- [About this exercise] The lines from the start of the data through the line with "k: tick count" are to be returned verbatim; all later lines are to be omitted.

- [Collected material]
>>>>>

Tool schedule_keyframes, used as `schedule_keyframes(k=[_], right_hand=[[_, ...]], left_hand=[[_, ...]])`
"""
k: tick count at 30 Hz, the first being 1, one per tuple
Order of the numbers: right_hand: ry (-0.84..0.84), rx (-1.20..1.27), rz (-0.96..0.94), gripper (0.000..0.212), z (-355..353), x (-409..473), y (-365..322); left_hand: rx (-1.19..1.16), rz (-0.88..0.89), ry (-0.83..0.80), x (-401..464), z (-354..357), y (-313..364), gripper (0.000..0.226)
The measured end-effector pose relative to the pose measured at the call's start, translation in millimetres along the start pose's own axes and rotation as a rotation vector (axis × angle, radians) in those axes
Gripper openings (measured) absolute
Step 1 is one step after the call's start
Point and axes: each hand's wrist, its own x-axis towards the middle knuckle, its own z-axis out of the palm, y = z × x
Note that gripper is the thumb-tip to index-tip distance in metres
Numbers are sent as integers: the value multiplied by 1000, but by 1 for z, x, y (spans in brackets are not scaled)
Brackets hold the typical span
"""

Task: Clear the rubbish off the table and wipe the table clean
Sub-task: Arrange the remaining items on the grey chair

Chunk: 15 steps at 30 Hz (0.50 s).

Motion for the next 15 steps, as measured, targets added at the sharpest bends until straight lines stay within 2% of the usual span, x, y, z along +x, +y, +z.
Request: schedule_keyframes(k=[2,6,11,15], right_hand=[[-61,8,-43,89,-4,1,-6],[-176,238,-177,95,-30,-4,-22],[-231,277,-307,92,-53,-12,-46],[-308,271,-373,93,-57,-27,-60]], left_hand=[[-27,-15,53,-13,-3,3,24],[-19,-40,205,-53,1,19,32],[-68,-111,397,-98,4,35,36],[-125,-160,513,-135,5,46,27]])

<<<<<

- [Problem solution]
Tool schedule_keyframes, used as `schedule_keyframes(k=[_], right_hand=[[_, ...]], left_hand=[[_, ...]])`
"""
k: tick count at 30 Hz, the first being 1, one per tuple

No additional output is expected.